[Stored entries]
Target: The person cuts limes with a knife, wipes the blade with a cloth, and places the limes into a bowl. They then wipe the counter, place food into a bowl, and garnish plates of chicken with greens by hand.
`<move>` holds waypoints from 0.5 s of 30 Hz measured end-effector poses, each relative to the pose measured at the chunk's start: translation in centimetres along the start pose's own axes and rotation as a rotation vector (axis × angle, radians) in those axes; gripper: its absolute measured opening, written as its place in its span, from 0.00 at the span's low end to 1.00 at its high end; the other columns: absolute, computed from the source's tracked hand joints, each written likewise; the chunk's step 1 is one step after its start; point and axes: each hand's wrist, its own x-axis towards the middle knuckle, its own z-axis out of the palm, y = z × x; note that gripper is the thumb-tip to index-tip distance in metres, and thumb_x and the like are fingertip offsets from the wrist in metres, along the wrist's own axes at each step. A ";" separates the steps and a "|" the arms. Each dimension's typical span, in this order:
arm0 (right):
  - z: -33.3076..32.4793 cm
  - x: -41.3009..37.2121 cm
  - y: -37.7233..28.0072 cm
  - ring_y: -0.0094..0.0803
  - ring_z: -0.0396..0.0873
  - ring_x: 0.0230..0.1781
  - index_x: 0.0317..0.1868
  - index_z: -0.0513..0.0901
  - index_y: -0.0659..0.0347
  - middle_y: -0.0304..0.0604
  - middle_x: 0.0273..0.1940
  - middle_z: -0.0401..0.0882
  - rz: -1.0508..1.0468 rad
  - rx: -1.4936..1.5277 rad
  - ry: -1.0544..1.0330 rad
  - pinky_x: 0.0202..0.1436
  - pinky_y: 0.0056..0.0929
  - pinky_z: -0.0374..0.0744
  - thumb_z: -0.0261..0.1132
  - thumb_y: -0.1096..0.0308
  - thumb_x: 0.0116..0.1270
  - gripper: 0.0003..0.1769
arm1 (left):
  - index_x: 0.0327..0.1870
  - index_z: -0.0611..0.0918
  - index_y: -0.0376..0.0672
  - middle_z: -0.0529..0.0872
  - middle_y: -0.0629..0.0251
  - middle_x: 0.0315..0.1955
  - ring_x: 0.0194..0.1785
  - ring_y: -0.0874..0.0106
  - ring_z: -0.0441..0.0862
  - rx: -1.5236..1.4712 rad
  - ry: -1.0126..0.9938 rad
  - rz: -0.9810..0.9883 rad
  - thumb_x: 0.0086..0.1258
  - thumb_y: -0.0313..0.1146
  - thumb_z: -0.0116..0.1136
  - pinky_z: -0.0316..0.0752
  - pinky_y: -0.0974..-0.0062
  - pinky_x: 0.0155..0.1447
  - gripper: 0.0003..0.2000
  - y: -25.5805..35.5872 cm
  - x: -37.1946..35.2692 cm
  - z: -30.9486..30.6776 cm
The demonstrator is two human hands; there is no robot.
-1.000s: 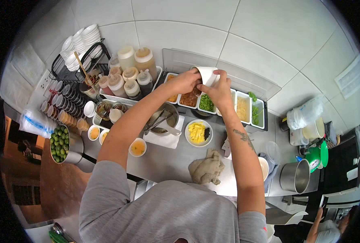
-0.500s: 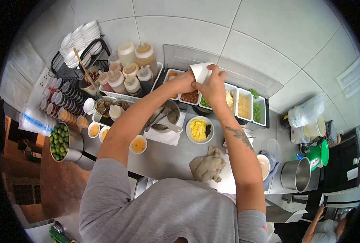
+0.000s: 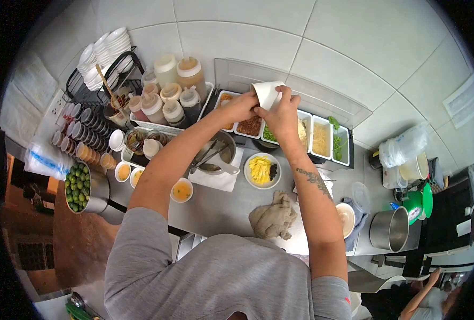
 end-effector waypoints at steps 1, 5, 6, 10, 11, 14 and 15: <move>-0.1 -0.1 0.0 0.58 0.72 0.48 0.58 0.62 0.58 0.60 0.51 0.61 0.006 0.004 0.014 0.53 0.44 0.76 0.78 0.66 0.42 0.44 | 0.47 0.81 0.43 0.76 0.53 0.53 0.55 0.53 0.75 -0.040 0.011 0.011 0.57 0.27 0.60 0.73 0.61 0.58 0.15 0.1 -0.1 -0.3; -0.3 -0.6 0.4 0.56 0.73 0.47 0.58 0.62 0.59 0.60 0.51 0.61 0.046 0.040 0.073 0.52 0.42 0.76 0.78 0.66 0.44 0.43 | 0.42 0.81 0.39 0.77 0.54 0.48 0.52 0.55 0.76 -0.132 0.032 0.054 0.58 0.19 0.55 0.74 0.64 0.55 0.11 0.0 -0.5 -1.1; -0.2 -0.8 0.6 0.55 0.73 0.47 0.58 0.62 0.60 0.60 0.51 0.61 0.060 0.053 0.089 0.52 0.41 0.76 0.78 0.66 0.44 0.43 | 0.41 0.80 0.38 0.77 0.55 0.46 0.51 0.55 0.77 -0.137 0.033 0.066 0.58 0.18 0.54 0.74 0.64 0.54 0.10 -0.3 -0.5 -1.1; -0.1 -1.4 1.1 0.53 0.72 0.45 0.58 0.62 0.60 0.60 0.51 0.61 0.062 0.057 0.146 0.51 0.40 0.75 0.78 0.65 0.45 0.43 | 0.41 0.82 0.41 0.77 0.56 0.46 0.50 0.54 0.77 -0.185 -0.021 0.009 0.58 0.21 0.57 0.74 0.62 0.53 0.10 -1.3 -0.4 -1.4; -0.2 -1.6 1.1 0.52 0.72 0.45 0.58 0.62 0.60 0.60 0.51 0.61 0.062 0.060 0.152 0.51 0.40 0.75 0.78 0.65 0.45 0.43 | 0.40 0.81 0.40 0.77 0.56 0.45 0.49 0.55 0.77 -0.174 -0.007 0.019 0.57 0.20 0.56 0.74 0.63 0.52 0.10 -1.2 -0.3 -1.4; -0.1 -1.6 1.4 0.50 0.71 0.43 0.58 0.62 0.60 0.59 0.50 0.62 0.050 0.061 0.168 0.49 0.39 0.75 0.78 0.65 0.44 0.43 | 0.41 0.80 0.40 0.77 0.56 0.44 0.48 0.55 0.77 -0.138 0.091 0.045 0.57 0.20 0.56 0.74 0.62 0.51 0.11 0.6 0.0 -1.3; 0.0 -1.6 1.6 0.49 0.71 0.43 0.58 0.62 0.60 0.59 0.50 0.62 0.044 0.061 0.173 0.48 0.38 0.75 0.78 0.65 0.44 0.43 | 0.41 0.81 0.41 0.77 0.56 0.44 0.49 0.55 0.77 -0.125 0.133 0.052 0.56 0.21 0.57 0.74 0.62 0.51 0.11 1.3 -0.1 -1.0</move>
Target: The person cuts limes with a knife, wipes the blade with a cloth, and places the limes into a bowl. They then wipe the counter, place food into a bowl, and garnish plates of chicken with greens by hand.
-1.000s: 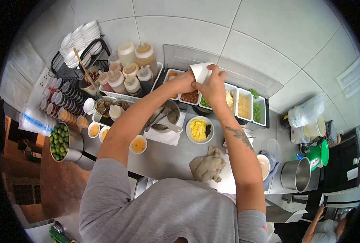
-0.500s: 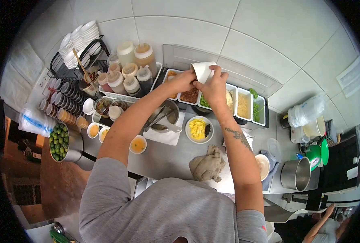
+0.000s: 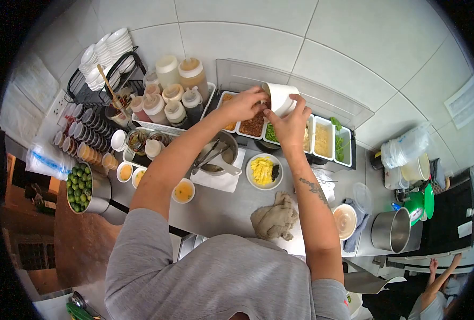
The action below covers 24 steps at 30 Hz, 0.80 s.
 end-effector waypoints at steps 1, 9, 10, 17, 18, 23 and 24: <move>0.1 0.0 0.2 0.48 0.71 0.43 0.58 0.63 0.60 0.58 0.50 0.62 -0.032 -0.014 0.013 0.48 0.38 0.75 0.79 0.64 0.44 0.43 | 0.41 0.81 0.41 0.77 0.56 0.44 0.49 0.55 0.77 0.068 -0.016 0.011 0.57 0.22 0.57 0.74 0.61 0.52 0.11 0.4 -0.2 0.3; -0.3 0.1 0.5 0.47 0.71 0.43 0.58 0.63 0.60 0.57 0.50 0.62 0.015 0.005 0.029 0.47 0.35 0.75 0.78 0.63 0.45 0.42 | 0.42 0.80 0.41 0.76 0.55 0.43 0.49 0.54 0.76 0.120 -0.083 0.031 0.58 0.23 0.56 0.72 0.60 0.52 0.11 -0.9 -0.6 0.8; -0.4 0.0 0.4 0.46 0.71 0.42 0.58 0.63 0.59 0.57 0.50 0.62 0.022 0.007 0.033 0.47 0.34 0.75 0.78 0.62 0.45 0.42 | 0.42 0.80 0.41 0.76 0.55 0.42 0.48 0.54 0.76 0.105 -0.087 0.009 0.58 0.23 0.56 0.72 0.60 0.52 0.10 -1.1 -0.7 0.5; -0.2 -0.4 1.9 0.37 0.71 0.36 0.58 0.63 0.62 0.56 0.49 0.63 -0.006 0.018 0.111 0.45 0.33 0.74 0.78 0.61 0.46 0.43 | 0.39 0.79 0.40 0.77 0.55 0.39 0.45 0.54 0.77 0.143 -0.144 -0.180 0.59 0.23 0.56 0.73 0.60 0.49 0.08 -1.7 -0.7 -0.4; -0.2 -0.5 1.8 0.36 0.71 0.35 0.58 0.63 0.63 0.56 0.49 0.64 -0.028 0.019 0.133 0.45 0.33 0.74 0.78 0.61 0.46 0.43 | 0.39 0.78 0.39 0.77 0.55 0.40 0.45 0.54 0.77 0.152 -0.179 -0.223 0.59 0.23 0.56 0.73 0.61 0.49 0.07 -1.2 -0.9 -0.5; -1.0 -0.7 2.2 0.32 0.73 0.33 0.57 0.63 0.66 0.54 0.47 0.66 0.111 0.211 0.081 0.40 0.30 0.75 0.77 0.64 0.48 0.40 | 0.39 0.76 0.39 0.76 0.55 0.39 0.44 0.54 0.78 0.160 -0.175 -0.226 0.60 0.23 0.56 0.73 0.61 0.49 0.08 0.7 -1.5 -0.8; -0.9 -0.8 2.8 0.30 0.73 0.32 0.57 0.63 0.67 0.54 0.47 0.67 0.119 0.272 0.082 0.38 0.28 0.75 0.76 0.65 0.49 0.40 | 0.40 0.76 0.39 0.76 0.55 0.39 0.44 0.54 0.78 0.152 -0.166 -0.232 0.60 0.23 0.55 0.73 0.60 0.49 0.08 1.0 -1.7 -0.9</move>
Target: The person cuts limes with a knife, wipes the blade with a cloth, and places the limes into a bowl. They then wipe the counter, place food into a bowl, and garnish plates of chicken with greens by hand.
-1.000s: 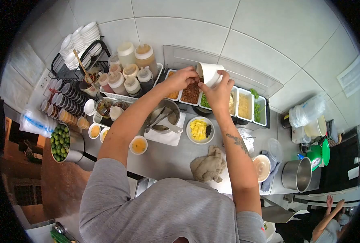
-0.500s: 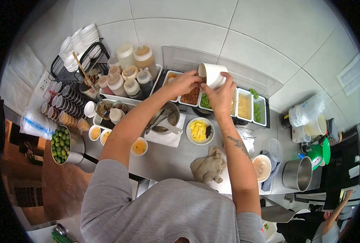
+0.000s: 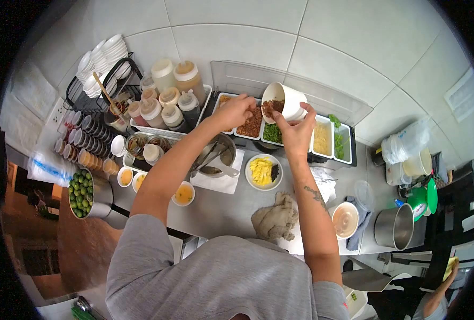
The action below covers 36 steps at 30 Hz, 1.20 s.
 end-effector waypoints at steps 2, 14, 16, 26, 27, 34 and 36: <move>-0.1 -0.3 0.9 0.27 0.73 0.30 0.57 0.62 0.67 0.51 0.45 0.68 0.028 0.183 -0.014 0.34 0.25 0.75 0.76 0.67 0.49 0.39 | 0.39 0.76 0.39 0.76 0.55 0.39 0.45 0.54 0.77 0.040 -0.027 0.029 0.60 0.23 0.55 0.73 0.60 0.49 0.07 -0.3 -0.5 0.6; 1.0 -0.7 -0.5 0.25 0.72 0.26 0.57 0.65 0.63 0.47 0.44 0.65 -0.128 -0.041 -0.085 0.33 0.25 0.75 0.77 0.67 0.47 0.39 | 0.47 0.82 0.45 0.77 0.56 0.50 0.51 0.54 0.75 0.274 0.000 0.262 0.54 0.34 0.60 0.74 0.60 0.54 0.17 2.1 2.8 2.5; 1.0 -0.7 -1.0 0.26 0.71 0.26 0.58 0.64 0.62 0.49 0.46 0.63 -0.122 -0.090 -0.102 0.35 0.25 0.76 0.77 0.66 0.46 0.40 | 0.47 0.82 0.45 0.78 0.56 0.49 0.51 0.54 0.75 0.273 -0.026 0.280 0.54 0.33 0.60 0.74 0.60 0.55 0.17 1.8 2.8 2.5; 1.4 -2.0 -2.6 0.28 0.72 0.28 0.61 0.62 0.61 0.52 0.50 0.59 -0.173 -0.192 -0.105 0.38 0.26 0.78 0.76 0.68 0.48 0.42 | 0.45 0.81 0.43 0.78 0.59 0.48 0.54 0.56 0.74 0.040 0.070 0.240 0.55 0.31 0.63 0.73 0.61 0.55 0.15 -0.4 -0.2 2.1; 1.5 -2.0 -2.6 0.28 0.72 0.28 0.61 0.62 0.61 0.52 0.50 0.59 -0.170 -0.186 -0.094 0.38 0.26 0.78 0.76 0.68 0.48 0.42 | 0.45 0.81 0.43 0.78 0.59 0.47 0.54 0.57 0.74 0.019 0.076 0.248 0.55 0.31 0.63 0.73 0.61 0.55 0.14 -0.3 -0.4 1.8; 1.0 -1.7 -1.9 0.28 0.72 0.25 0.59 0.63 0.63 0.51 0.48 0.62 -0.142 -0.141 -0.016 0.38 0.27 0.77 0.76 0.68 0.48 0.40 | 0.42 0.79 0.42 0.76 0.58 0.40 0.49 0.57 0.76 -0.058 0.020 0.190 0.57 0.27 0.62 0.72 0.63 0.51 0.12 -0.1 -1.9 0.7; 0.7 -1.5 -1.4 0.27 0.72 0.26 0.59 0.62 0.63 0.50 0.48 0.62 -0.094 -0.056 -0.016 0.38 0.26 0.77 0.76 0.69 0.49 0.40 | 0.39 0.79 0.41 0.75 0.59 0.39 0.47 0.57 0.76 -0.115 0.022 0.180 0.57 0.26 0.61 0.73 0.63 0.49 0.09 -0.3 -2.0 0.5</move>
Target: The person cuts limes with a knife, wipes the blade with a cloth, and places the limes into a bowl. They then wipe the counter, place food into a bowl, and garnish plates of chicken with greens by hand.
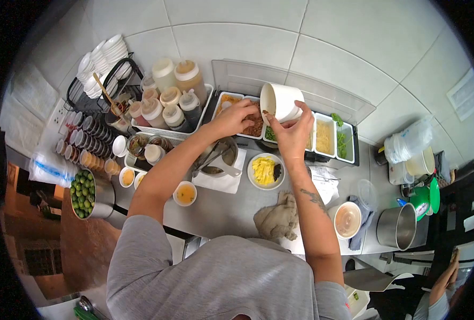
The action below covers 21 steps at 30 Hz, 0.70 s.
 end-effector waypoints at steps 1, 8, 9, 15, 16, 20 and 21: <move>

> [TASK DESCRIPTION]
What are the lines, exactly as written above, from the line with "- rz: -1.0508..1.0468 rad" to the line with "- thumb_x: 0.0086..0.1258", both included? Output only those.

> [ANSWER TO THIS EXERCISE]
  - rz: -1.0508..1.0468 rad
  - rx: -1.4936..1.5277 rad
  - ry: -1.0544..1.0330 rad
  - pinky_x: 0.0202..0.1436
  - pinky_y: 0.0056..0.0929
  - pinky_z: -0.0374..0.0744
  - thumb_z: -0.0261..0.1132
  - thumb_y: -0.1096..0.0308
  - thumb_x: 0.0116..0.1270
  - gripper: 0.0003..0.1769
arm1 (left):
  - index_x: 0.0327..0.1870
  - index_z: -0.0611..0.0918
  - index_y: -0.0376..0.0672
  - middle_z: -0.0529..0.0872
  - middle_y: -0.0629..0.0251
  - middle_x: 0.0315..0.1955
  - ring_x: 0.0194..0.1785
  - ring_y: -0.0874..0.0106
  - ring_z: -0.0441..0.0862
  - rx: -1.5236..1.4712 rad
  - ry: -1.0126..0.9938 rad
  - rz: -0.9810..0.9883 rad
  - thumb_x: 0.0086..0.1258

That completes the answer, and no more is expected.